What needs to be done: Only the lines with the string "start" are needed; return each of them from the entries below.
****
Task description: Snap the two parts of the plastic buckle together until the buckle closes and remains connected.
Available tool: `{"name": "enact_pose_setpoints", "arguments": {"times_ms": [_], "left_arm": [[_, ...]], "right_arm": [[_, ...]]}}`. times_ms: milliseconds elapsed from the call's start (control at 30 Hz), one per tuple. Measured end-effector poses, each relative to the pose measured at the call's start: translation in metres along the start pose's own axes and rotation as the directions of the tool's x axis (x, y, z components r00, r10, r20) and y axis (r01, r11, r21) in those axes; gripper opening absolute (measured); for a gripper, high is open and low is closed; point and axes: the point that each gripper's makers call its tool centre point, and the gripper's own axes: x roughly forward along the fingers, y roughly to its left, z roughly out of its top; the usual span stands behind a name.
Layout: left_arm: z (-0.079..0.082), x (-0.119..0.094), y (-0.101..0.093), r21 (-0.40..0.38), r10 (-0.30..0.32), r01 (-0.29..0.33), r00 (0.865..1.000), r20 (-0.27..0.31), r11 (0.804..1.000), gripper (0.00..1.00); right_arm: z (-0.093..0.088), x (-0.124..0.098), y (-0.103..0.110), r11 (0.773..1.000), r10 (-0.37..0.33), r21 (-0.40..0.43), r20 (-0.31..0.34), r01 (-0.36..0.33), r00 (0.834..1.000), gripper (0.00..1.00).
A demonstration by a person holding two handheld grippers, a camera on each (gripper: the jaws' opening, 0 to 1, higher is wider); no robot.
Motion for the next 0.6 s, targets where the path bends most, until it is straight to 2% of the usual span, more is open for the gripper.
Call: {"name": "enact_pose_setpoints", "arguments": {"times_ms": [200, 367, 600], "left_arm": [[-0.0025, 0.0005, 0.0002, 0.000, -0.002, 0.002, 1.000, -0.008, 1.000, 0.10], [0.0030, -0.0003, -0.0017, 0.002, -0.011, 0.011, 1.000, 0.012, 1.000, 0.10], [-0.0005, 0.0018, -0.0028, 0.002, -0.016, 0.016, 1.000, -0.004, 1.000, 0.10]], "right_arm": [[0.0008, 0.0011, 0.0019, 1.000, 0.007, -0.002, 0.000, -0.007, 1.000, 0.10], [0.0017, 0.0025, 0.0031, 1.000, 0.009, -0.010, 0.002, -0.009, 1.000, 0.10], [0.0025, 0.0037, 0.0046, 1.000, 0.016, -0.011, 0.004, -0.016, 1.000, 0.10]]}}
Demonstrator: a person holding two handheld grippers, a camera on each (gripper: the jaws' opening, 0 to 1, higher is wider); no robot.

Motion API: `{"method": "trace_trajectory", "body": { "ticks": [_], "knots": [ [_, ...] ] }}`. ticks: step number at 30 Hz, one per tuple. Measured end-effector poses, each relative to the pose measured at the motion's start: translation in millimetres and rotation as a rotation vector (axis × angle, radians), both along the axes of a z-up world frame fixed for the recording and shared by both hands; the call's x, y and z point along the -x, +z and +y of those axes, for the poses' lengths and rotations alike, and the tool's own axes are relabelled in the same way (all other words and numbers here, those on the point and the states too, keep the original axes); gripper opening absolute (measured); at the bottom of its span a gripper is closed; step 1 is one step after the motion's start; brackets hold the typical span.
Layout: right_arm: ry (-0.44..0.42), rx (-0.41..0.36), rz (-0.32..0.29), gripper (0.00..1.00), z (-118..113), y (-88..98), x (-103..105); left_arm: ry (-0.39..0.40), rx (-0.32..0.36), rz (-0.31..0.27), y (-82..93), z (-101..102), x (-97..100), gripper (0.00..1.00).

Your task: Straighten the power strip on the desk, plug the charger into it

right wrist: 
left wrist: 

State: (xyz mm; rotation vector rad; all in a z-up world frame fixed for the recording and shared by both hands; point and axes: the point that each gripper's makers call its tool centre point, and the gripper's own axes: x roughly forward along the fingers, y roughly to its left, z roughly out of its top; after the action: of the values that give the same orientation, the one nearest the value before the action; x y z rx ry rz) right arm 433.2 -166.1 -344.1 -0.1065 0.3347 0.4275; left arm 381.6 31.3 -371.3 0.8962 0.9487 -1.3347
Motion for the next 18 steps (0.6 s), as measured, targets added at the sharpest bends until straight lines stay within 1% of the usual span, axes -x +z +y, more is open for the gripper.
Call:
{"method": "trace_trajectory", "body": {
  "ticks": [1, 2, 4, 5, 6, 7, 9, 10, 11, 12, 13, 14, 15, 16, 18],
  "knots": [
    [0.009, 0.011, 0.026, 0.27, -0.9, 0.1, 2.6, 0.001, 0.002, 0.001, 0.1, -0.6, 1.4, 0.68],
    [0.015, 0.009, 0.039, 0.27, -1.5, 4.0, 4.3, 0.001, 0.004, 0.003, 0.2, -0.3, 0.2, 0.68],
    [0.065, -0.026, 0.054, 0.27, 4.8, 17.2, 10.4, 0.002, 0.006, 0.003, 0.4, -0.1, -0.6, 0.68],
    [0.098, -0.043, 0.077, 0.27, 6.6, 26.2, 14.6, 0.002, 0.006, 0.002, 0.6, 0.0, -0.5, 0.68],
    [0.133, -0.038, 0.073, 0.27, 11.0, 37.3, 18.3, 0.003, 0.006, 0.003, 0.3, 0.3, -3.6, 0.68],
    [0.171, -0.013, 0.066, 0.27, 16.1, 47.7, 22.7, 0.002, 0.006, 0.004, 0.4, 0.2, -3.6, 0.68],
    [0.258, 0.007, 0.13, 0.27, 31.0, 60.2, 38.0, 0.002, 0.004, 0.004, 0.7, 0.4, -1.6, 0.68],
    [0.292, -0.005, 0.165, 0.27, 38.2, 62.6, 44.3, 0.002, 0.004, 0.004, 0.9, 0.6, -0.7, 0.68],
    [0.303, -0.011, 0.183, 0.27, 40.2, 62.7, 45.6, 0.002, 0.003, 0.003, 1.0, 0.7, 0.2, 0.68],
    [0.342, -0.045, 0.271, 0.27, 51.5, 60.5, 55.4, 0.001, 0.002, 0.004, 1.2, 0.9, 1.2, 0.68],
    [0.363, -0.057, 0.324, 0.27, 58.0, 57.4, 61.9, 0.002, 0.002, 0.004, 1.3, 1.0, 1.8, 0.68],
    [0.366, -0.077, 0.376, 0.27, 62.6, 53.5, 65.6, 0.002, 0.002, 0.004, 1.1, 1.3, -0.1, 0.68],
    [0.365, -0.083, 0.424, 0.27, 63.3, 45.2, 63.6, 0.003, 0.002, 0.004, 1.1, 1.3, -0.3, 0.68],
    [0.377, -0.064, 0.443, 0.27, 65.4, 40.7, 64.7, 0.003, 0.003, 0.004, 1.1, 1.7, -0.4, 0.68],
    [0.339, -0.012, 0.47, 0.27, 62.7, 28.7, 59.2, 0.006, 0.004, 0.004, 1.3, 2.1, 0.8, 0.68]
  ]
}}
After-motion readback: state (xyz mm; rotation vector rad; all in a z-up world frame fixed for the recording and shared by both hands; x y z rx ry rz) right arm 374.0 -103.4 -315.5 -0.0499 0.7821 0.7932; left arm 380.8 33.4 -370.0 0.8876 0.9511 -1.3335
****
Solution for this problem:
Available tool: `{"name": "enact_pose_setpoints", "arguments": {"times_ms": [_], "left_arm": [[_, ...]], "right_arm": [[_, ...]]}}`. times_ms: milliseconds elapsed from the call's start (control at 30 Hz), one per tuple. Measured end-effector poses, each relative to the pose measured at the call's start: translation in metres along the start pose's own axes and rotation as the directions of the tool's x axis (x, y, z components r00, r10, r20) and y axis (r01, r11, r21) in those axes; gripper opening absolute (measured); for a gripper, high is open and low is closed; point and axes: the point that each gripper's makers call its tool centre point, and the gripper's own axes: x roughly forward along the fingers, y roughly to its left, z roughly out of its top; the usual span stands behind a name.
Motion API: `{"method": "trace_trajectory", "body": { "ticks": [_], "knots": [ [_, ...] ] }}`. ticks: step number at 30 Hz, one per tuple. Measured end-effector poses, each relative to the pose measured at the motion's start: translation in millimetres and rotation as a rotation vector (axis × angle, radians), both along the axes of a z-up world frame fixed for the recording and shared by both hands; the call's x, y and z point along the -x, +z and +y of those axes, for the poses' lengths and rotations alike, and the tool's own axes are relabelled in the same way (all other words and numbers here, those on the point and the states too, keep the original axes); gripper opening absolute (measured); at the bottom of its span a gripper is closed; step 1 is one step after the motion's start; brackets hold the typical span.

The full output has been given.